EXERCISE DESCRIPTION => A partial copy is required: transcribe exactly the lines from the one containing "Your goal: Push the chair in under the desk" through the last line below, without any pictures.

(DATA BLOCK)

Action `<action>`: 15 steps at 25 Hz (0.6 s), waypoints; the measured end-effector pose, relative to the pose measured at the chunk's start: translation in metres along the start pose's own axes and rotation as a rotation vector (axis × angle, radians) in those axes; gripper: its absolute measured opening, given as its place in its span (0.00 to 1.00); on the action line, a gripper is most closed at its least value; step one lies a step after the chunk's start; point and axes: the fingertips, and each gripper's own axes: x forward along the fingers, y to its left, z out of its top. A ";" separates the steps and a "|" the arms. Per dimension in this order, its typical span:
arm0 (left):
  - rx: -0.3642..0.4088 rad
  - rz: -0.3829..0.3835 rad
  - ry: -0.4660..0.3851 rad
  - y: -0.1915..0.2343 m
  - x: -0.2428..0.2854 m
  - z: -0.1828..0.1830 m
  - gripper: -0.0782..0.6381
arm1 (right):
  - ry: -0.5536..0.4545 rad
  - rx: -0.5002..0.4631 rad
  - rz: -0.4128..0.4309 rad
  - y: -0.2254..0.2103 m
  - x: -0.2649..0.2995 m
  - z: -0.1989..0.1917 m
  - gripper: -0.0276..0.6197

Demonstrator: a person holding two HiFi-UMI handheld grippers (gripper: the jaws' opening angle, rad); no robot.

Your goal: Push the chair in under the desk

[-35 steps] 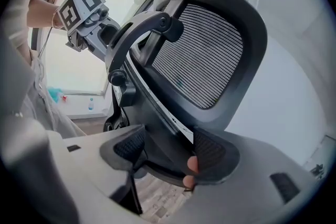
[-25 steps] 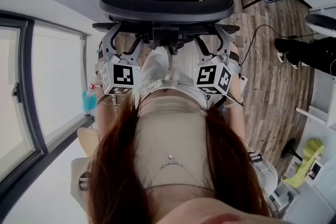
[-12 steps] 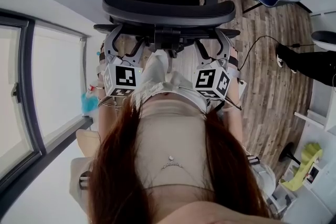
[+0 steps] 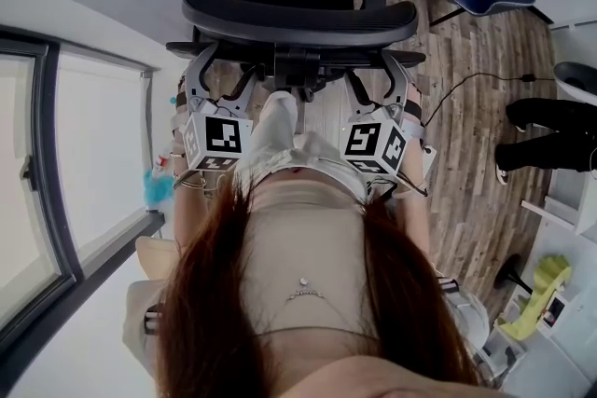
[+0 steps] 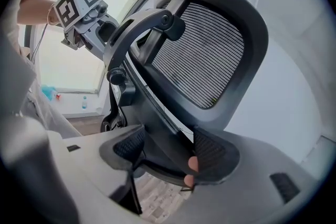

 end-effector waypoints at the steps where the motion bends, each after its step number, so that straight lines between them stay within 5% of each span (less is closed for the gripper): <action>1: -0.001 -0.002 -0.002 0.001 0.002 0.001 0.53 | 0.000 0.001 0.000 -0.001 0.002 0.000 0.50; 15: -0.001 0.000 0.001 0.013 0.024 0.003 0.53 | -0.005 0.005 -0.004 -0.012 0.023 0.003 0.49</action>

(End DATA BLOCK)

WRITTEN ANSWER =>
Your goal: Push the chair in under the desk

[-35 steps] 
[-25 steps] 
[-12 steps] 
[+0 steps] 
[+0 steps] 

 end-effector waypoints at the steps where the motion bends, each after its step number, so that straight lines between them stay within 5% of each span (less is closed for the gripper): <action>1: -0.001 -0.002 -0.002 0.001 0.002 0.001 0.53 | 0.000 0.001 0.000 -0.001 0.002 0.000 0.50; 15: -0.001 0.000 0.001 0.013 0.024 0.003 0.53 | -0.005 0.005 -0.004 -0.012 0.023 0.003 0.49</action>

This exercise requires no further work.